For a few million years at the end of the Cretaceous period, before dinosaurs went extinct, Tyrannosaurus rex dominated the landscape. The fearsome predator with an oversized head and tiny forearms has become synonymous with the word dinosaur, thanks in no small part to movies such as Jurassic Park.
But how T. rex came to rule the roost has remained a bit of a mystery. The earliest tyrannosauroids were about as tall as a human, which is a far cry from the widely recognized 13-foot-tall, 40-foot-long killers that dominate museum entrances today. Now, combing through fossils unearthed in Uzbekistan, paleontologists have discovered a horse-sized cousin to the T. rexthat fills a 20-million-year hole in its ancestry.
Filling a Gap
The new species of tyrannosauroid, Timurlengia euotica, bears striking similarities to its relative, and is the first fossil from a period in the mid-Cretaceous when, researchers believe, T. rex‘s ancestors started evolving rapidly. The new find was dated to around 90 million years ago, some 10 million years before T. rex appeared. Until now, fossils from that period remained conspicuously absent, leaving open the question of just how the T. rex became the iconic predator that it did.
The reign of T. rex may have been fierce, but it was also quite short. Although its ancestors date well back into the Jurassic Period some 150 million years ago, the T. rex, as we know it, existed for only around 2 million years before dying out. It seems that whenever the tyrannosauroids bulked up, it happened fast, within the span of a few million years. Until now, the factors allowing for such explosive growth were largely a mystery.
Big Brains, Small Body
The discovery of T. euotica provides important insights into the swift rise of the species. One of the bones uncovered by the researchers was a mostly intact braincase, which allowed them to estimate the brain size and function of the dinosaur. After conducting CT scans of the bone, the researchers determined that the new species shared the advanced brain structure and sensory capabilities of the T. rex, despite being much smaller.
“We discovered that it had an extremely large inner ear, and particularly, a part called the cochlea, and this is an indication of excellent low frequency hearing,” says Hans-Dieter Sues of the National Museum of Natural History, and a co-author of the study. “For a large predator like that, it would be extremely important, because if it cannot see prey moving around, it can still pick up the low frequency sounds of it moving about.”

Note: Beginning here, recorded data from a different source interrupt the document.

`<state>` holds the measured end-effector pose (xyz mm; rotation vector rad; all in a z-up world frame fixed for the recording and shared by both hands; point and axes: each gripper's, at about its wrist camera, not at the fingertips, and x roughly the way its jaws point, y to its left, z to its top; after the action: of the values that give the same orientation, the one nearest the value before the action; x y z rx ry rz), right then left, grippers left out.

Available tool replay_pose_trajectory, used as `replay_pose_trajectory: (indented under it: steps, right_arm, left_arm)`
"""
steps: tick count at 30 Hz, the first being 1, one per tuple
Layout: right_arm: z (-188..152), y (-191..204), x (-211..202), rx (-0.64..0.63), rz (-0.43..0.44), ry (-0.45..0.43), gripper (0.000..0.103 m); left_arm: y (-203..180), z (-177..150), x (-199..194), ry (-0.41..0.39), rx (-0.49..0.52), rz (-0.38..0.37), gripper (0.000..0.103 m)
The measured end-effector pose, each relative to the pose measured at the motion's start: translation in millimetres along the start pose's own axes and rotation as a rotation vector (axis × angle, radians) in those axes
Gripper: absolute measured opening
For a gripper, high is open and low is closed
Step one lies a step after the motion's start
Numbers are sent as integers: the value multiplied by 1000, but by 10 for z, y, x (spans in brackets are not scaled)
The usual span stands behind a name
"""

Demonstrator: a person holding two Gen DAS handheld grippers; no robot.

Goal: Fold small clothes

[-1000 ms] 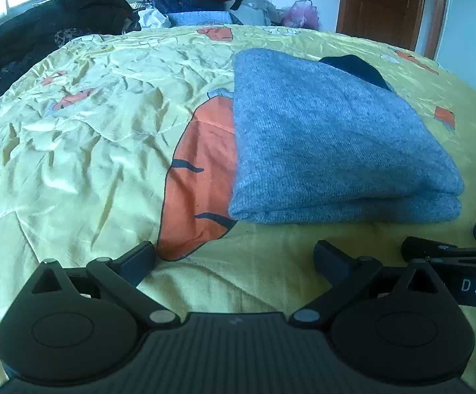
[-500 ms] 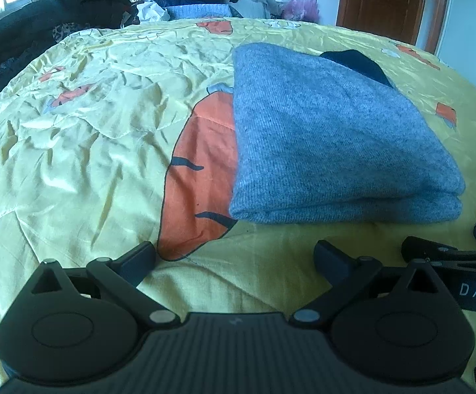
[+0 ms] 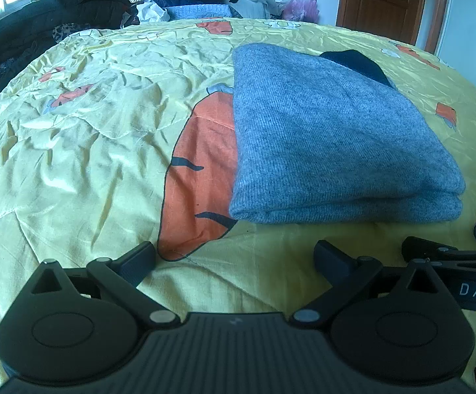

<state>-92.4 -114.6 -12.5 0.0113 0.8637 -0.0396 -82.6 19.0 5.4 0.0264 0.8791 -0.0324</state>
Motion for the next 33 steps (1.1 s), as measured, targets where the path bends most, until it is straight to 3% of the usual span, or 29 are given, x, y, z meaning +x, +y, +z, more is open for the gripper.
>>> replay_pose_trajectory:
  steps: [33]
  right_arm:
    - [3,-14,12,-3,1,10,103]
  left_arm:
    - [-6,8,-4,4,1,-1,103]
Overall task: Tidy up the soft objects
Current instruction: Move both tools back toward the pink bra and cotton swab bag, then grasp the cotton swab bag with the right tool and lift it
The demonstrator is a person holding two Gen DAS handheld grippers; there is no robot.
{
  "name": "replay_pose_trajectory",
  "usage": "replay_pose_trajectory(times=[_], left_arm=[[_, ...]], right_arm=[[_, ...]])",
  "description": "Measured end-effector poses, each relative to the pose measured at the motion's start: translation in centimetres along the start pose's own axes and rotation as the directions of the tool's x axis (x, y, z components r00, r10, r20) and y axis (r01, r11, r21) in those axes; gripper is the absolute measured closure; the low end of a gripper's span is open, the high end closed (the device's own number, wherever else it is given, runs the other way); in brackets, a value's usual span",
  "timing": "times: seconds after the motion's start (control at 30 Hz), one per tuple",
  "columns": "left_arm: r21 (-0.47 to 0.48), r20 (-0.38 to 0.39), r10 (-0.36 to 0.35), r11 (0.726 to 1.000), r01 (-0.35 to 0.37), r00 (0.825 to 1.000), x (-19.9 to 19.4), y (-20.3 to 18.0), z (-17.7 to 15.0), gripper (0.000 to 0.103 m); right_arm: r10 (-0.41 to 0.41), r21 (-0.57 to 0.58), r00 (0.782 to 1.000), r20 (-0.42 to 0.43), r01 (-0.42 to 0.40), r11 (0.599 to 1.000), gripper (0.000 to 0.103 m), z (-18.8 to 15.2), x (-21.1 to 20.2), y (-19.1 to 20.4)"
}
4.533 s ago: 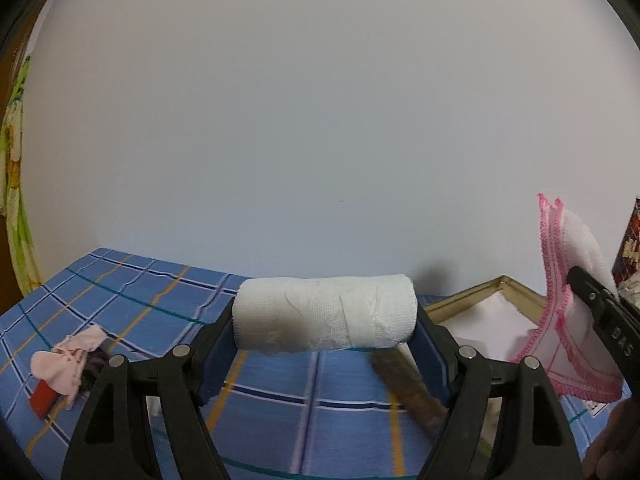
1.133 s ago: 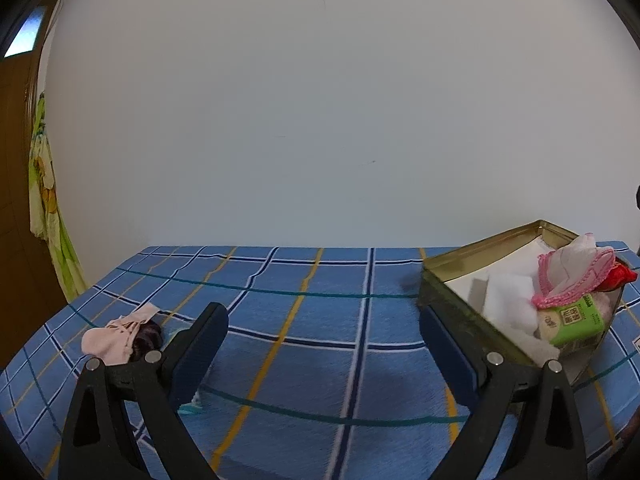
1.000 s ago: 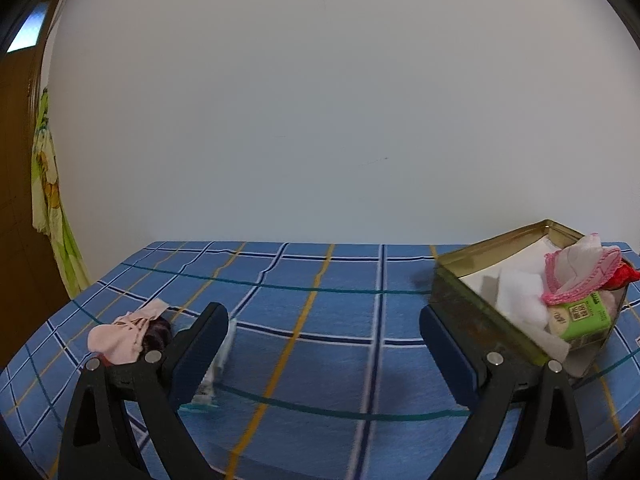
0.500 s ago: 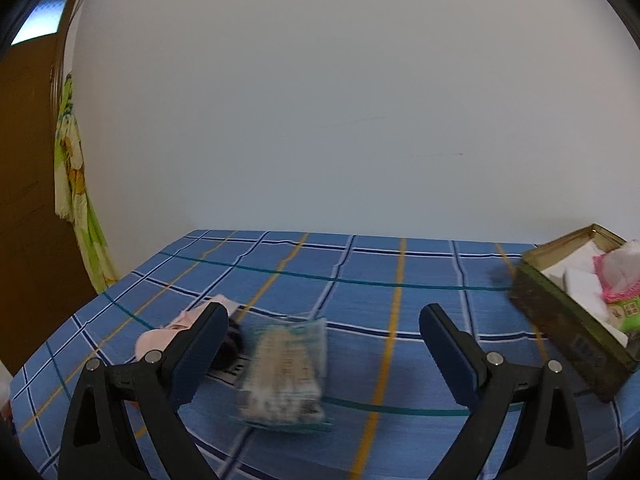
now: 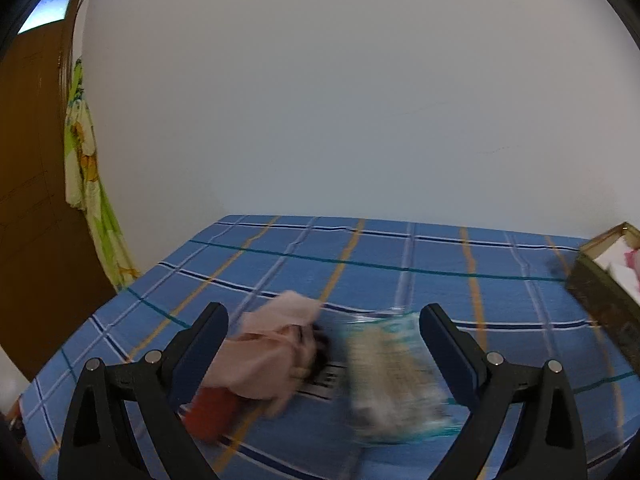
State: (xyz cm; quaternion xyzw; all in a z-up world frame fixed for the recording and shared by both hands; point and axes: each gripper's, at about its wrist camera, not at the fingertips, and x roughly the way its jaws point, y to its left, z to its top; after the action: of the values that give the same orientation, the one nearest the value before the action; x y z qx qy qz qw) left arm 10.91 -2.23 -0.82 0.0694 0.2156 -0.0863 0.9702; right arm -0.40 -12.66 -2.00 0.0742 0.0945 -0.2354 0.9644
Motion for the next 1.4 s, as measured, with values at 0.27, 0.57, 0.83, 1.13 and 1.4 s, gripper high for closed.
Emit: replay_pose_trajectory(times=[0.27,0.57,0.83,1.13,1.4], left_arm=[[-0.157,-0.061,-0.005,0.988,-0.005,0.998,3.0,7.2,0.5,0.005],[-0.224,-0.098,0.003,0.974,-0.025,0.995,5.3,12.1,0.5,0.005],[-0.239,-0.102,-0.070,0.970,0.044,0.992,5.2,12.6,0.6,0.005],[-0.042,-0.157,-0.189,0.982,0.185,0.969,5.5,8.4,0.2,0.005],[0.024,-0.212,-0.237,0.969,0.247,0.948,6.1,6.7,-0.6,0.005]], right_arm=[[0.108,-0.045,0.986,-0.124,-0.114,0.992,0.000,-0.7,2.4,5.6],[0.171,-0.083,0.923,-0.345,-0.212,0.974,0.003,-2.5,6.6,10.9],[0.173,-0.098,0.837,-0.519,-0.259,0.961,0.018,-4.4,10.2,14.8],[0.158,-0.132,0.772,-0.616,-0.299,0.945,0.047,-5.8,12.0,16.4],[0.187,-0.063,0.791,-0.583,-0.273,0.960,0.063,-5.1,11.4,12.8]])
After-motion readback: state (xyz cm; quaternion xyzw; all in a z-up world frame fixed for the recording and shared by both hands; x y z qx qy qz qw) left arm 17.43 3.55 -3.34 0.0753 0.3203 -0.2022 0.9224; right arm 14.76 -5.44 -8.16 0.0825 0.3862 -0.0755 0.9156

It is thought that these features played a key role in tyrannosauroids’ ascension to apex predator status, essentially allowing them to outsmart the competition. The team
published its findings Monday in the journal
Proceedings of the National Academy of Sciences.
“Only after these ancestral tyrannosaurs evolved their clever brains and sharp senses did they grow into the colossal sizes of
T. rex,” says Steve Brusatte, a University of Edinburgh paleontologist who led the team examining the fossils, in a
press release. “Tyrannosaurs had to get smart before they got big.”
Rising to the Top
It wasn’t just smarts that helped T. rex rise to the top however. Their dominion of the dinosaur kingdom coincided with the extinction of other large predators, Sues said. With the competition out of the way, the advanced sensory capabilities and large brains of the tyrannosauroids gave them the edge over their prey and likely fueled their dramatic increase in size.
In all, the researchers found the braincase, several vertebrae, teeth, claws and part of a jaw, which was enough to identify the find as a new species. While T. rex was not a direct descendent of the new dinosaur, both species did share a common ancestor and were morphologically similar. In addition, the researchers say that T. euotica likely bears a close resemblance to other tyrannosauroids that existed at the same time it did.
As it was millions of years ago, and remains true today, brains and brawn are a deadly combination.